(PROBLEM TO WORK ON)
Please give back each entry below unaltered, leaving the pictures out.

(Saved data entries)
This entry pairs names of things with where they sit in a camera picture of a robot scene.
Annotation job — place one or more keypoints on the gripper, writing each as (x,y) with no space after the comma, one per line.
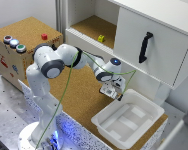
(110,88)

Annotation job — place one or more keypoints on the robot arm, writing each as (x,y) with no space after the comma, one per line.
(44,100)

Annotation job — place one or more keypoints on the white plastic box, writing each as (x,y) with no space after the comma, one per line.
(127,121)

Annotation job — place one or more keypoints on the wooden drawer box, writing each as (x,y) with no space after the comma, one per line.
(27,30)

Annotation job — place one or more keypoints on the red button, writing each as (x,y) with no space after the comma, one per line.
(8,38)

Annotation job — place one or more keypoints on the pink block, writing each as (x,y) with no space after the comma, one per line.
(44,36)

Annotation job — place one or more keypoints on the yellow block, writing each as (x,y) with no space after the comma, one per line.
(101,38)

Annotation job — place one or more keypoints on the green button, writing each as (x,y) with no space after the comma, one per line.
(20,48)

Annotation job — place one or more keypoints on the blue button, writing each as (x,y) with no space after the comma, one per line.
(14,43)

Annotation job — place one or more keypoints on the white cabinet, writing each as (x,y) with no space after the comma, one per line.
(167,10)

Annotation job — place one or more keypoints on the white sliding door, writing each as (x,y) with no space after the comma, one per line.
(127,36)

(ANSWER FOR THIS EXERCISE)
This entry pairs names of things with where they sit in a camera picture of a robot scene.
Annotation job — place one or more keypoints on the gripper, writing each as (x,y) with no space after the comma, one per line.
(110,88)

Annotation job — place one or more keypoints on the robot arm, writing each as (x,y) with no space after the comma, one per line.
(44,100)

Annotation job — place one or more keypoints on the white plastic box, writing each as (x,y) with no space after the comma, one per line.
(127,121)

Annotation job — place one or more keypoints on the wooden drawer box, writing each as (x,y) with no space after the comma, one per line.
(27,30)

Annotation job — place one or more keypoints on the red button, writing each as (x,y) with no space after the comma, one per line.
(8,38)

Annotation job — place one or more keypoints on the pink block, writing each as (x,y) with no space after the comma, one per line.
(44,36)

Annotation job — place one or more keypoints on the yellow block, writing each as (x,y) with no space after the comma, one per line.
(101,38)

Annotation job — place one or more keypoints on the green button, writing each as (x,y) with no space after the comma, one per line.
(20,48)

Annotation job — place one or more keypoints on the blue button, writing each as (x,y) with no space after the comma, one per line.
(14,43)

Annotation job — place one or more keypoints on the white cabinet, writing each as (x,y) with no space after the comma, one per line.
(167,10)

Annotation job — place one or more keypoints on the white sliding door, writing each as (x,y) with no space after the comma, one per line.
(127,36)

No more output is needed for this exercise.